Your assignment - Look through the listing below and write out exactly the lines from the line with "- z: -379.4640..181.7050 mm" to the line with "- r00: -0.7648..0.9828", both included, and no others.

[Start of Attachment]

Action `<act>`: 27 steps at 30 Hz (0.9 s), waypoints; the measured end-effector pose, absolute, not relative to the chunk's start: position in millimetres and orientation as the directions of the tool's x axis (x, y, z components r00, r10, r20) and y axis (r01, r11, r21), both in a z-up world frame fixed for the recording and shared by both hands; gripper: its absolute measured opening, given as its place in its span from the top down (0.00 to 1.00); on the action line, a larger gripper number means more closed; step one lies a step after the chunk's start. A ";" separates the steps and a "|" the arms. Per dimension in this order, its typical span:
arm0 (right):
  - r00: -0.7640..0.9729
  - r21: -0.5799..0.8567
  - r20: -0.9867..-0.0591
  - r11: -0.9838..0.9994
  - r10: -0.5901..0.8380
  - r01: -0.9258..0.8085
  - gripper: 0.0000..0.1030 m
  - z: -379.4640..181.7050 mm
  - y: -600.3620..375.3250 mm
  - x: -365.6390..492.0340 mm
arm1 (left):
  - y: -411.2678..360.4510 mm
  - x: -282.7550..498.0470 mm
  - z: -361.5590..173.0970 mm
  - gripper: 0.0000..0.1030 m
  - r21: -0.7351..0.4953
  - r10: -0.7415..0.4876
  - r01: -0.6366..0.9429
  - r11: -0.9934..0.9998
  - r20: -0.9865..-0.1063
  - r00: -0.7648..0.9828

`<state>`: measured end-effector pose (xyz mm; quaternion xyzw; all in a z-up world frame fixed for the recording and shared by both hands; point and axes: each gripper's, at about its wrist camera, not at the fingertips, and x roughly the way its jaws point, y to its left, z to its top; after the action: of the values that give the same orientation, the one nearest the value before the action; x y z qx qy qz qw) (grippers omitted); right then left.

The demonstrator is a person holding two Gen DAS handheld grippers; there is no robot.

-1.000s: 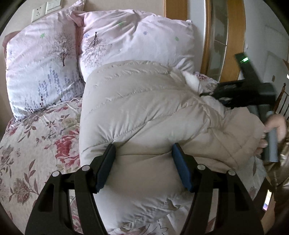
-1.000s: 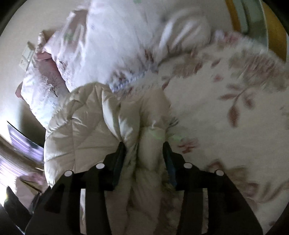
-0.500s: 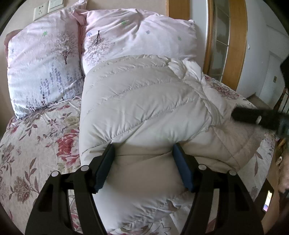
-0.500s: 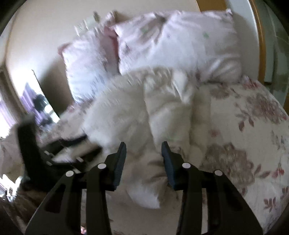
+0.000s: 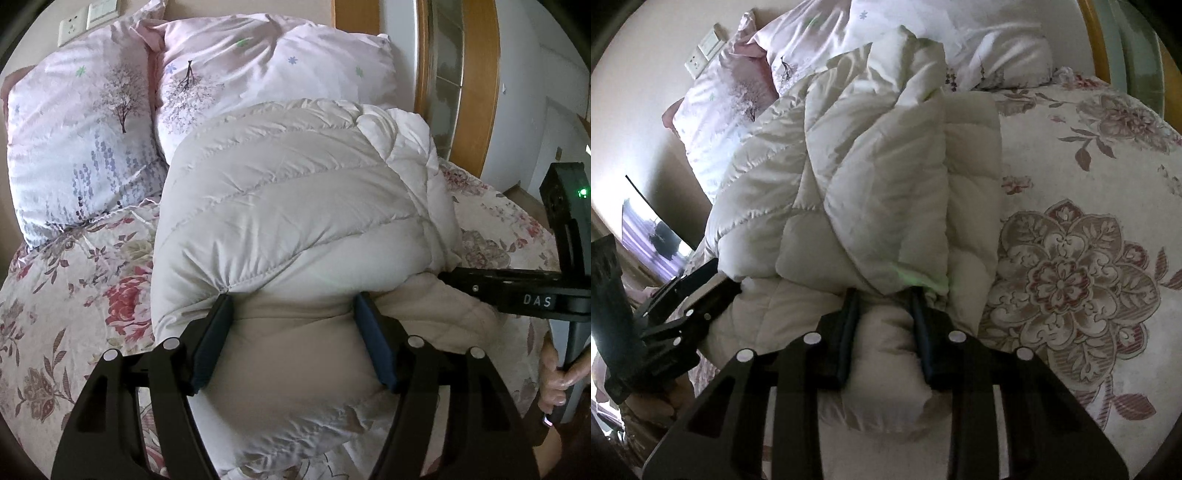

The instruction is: Fold large clothes

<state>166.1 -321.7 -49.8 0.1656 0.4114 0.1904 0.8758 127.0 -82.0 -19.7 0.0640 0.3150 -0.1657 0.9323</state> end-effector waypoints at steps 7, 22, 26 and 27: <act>0.584 0.496 -0.631 0.845 0.510 -0.202 0.72 -55.0 -331.0 165.0 | -71.6 114.0 -6.9 0.33 -0.029 -0.296 0.345 0.938 -0.583 0.756; 0.615 0.502 -0.603 0.841 0.508 -0.202 0.44 -22.2 -340.3 160.0 | -57.8 129.3 -15.8 0.29 0.000 -0.224 0.286 0.958 -0.622 0.750; 0.716 0.476 -0.553 0.867 0.427 -0.149 0.20 20.3 -355.9 171.2 | -58.0 129.4 -15.4 0.28 -0.001 -0.221 0.283 0.959 -0.624 0.750; 0.719 0.487 -0.546 0.861 0.430 -0.145 0.19 27.3 -357.5 178.3 | -57.9 129.7 -15.4 0.27 0.001 -0.221 0.283 0.959 -0.624 0.750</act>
<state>178.3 -357.5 27.3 0.2101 0.3396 0.1591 0.9029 129.7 -57.9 -15.4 0.0475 0.3270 -0.1347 0.9342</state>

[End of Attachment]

Written response -
  - z: -379.4640..181.7050 mm
  - y: -600.3620..375.3250 mm
  - x: -365.6390..492.0340 mm
arm1 (left):
  - y: -411.2678..360.4510 mm
  - x: -282.7550..498.0470 mm
  - z: -361.5590..173.0970 mm
  - gripper: 0.0000..0.1030 m
  - r21: -0.7351..0.4953
  - r10: -0.7415..0.4876
  - r01: -0.6366..0.9429
  - r11: -0.9934..0.9998
  - r20: -0.9865..-0.1063
  - r00: -0.7648..0.9828

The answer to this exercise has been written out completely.